Exercise instructions: Although the data below holds other lines too, output only those from the line with "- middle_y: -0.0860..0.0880" up to and including the line with "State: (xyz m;", exactly as they appear.

Recorded data:
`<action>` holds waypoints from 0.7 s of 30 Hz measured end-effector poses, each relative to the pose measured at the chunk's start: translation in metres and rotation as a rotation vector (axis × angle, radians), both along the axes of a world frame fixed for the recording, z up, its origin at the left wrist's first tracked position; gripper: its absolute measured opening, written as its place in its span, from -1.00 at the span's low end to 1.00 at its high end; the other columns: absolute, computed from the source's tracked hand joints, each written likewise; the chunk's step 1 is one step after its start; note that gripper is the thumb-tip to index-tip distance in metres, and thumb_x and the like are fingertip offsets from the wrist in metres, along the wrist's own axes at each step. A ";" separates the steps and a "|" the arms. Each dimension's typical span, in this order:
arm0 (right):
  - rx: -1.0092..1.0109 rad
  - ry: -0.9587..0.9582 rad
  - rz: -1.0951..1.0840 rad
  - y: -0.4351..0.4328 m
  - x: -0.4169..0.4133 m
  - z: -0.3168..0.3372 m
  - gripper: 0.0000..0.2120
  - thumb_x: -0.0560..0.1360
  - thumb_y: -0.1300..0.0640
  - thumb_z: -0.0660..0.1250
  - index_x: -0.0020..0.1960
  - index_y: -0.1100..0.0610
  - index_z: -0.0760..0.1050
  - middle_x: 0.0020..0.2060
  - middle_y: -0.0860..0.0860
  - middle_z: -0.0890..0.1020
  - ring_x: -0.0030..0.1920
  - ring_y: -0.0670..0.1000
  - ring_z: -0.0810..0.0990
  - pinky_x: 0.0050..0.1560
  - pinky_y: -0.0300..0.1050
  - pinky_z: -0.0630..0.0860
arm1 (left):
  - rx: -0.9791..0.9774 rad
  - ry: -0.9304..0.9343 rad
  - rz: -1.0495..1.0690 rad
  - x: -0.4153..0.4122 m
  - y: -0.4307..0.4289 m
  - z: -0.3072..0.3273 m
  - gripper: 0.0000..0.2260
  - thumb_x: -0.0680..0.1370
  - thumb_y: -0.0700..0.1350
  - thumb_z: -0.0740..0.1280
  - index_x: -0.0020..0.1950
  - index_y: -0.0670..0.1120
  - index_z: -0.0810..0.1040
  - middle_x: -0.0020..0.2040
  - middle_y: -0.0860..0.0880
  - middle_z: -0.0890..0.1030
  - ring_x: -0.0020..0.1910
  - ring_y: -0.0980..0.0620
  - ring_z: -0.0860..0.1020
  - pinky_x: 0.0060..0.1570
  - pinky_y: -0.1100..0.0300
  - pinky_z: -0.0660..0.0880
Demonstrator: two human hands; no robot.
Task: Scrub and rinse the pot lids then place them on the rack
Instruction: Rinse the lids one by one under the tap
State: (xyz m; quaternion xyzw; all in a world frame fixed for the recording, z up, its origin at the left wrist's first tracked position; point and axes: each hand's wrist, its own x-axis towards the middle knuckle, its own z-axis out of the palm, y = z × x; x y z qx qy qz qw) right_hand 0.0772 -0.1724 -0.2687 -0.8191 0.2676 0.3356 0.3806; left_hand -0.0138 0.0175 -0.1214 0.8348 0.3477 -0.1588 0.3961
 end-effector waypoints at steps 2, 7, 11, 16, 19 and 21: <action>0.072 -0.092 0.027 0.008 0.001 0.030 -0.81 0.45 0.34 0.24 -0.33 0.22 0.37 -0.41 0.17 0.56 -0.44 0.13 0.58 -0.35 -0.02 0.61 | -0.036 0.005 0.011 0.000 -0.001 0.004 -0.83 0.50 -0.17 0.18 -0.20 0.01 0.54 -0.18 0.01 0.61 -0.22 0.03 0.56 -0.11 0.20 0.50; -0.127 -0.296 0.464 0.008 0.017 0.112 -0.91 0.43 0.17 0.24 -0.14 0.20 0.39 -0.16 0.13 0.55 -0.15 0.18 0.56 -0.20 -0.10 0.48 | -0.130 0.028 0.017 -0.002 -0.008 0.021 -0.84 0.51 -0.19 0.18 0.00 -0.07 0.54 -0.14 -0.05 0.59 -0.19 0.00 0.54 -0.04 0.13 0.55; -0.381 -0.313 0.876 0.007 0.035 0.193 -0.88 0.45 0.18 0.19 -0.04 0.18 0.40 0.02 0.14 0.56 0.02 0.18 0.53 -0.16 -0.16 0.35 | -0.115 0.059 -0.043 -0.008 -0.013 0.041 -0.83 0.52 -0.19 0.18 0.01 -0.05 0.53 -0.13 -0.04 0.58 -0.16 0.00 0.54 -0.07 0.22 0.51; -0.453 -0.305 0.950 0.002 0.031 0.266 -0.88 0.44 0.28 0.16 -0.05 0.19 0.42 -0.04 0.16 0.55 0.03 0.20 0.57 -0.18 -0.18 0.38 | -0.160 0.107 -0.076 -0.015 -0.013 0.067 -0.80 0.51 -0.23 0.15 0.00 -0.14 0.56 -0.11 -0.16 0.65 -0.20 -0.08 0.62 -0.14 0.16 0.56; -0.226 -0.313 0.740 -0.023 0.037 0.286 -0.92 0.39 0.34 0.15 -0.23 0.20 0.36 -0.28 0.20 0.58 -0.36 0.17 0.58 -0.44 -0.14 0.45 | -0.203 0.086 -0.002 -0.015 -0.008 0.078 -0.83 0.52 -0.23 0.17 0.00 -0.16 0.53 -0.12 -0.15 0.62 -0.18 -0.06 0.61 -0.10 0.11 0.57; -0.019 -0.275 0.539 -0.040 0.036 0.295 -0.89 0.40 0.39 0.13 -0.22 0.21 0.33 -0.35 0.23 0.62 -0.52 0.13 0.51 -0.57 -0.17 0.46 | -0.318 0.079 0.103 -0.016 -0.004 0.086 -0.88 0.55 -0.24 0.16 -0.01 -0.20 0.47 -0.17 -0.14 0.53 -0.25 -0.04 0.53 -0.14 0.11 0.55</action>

Written response:
  - middle_y: -0.0860..0.0880
  - middle_z: -0.0890..0.1030
  - ring_x: -0.0020..0.1910
  - ring_y: -0.0980..0.0620
  - ring_z: -0.0860..0.1020
  - pinky_x: 0.0060..0.1570
  - pinky_y: -0.1100..0.0300
  - pinky_z: -0.0660..0.0880
Demonstrator: two human hands; no robot.
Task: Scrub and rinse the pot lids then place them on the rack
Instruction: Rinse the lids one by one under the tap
State: (xyz m; quaternion xyzw; all in a world frame fixed for the recording, z up, its origin at the left wrist's first tracked position; point and axes: each hand's wrist, its own x-axis towards the middle knuckle, its own z-axis out of the palm, y = z × x; x y z qx qy qz qw) right_hand 0.0772 -0.1724 -0.2687 -0.8191 0.2676 0.3356 0.3806; left_hand -0.0138 0.0175 -0.1214 0.8348 0.3477 -0.1588 0.3961

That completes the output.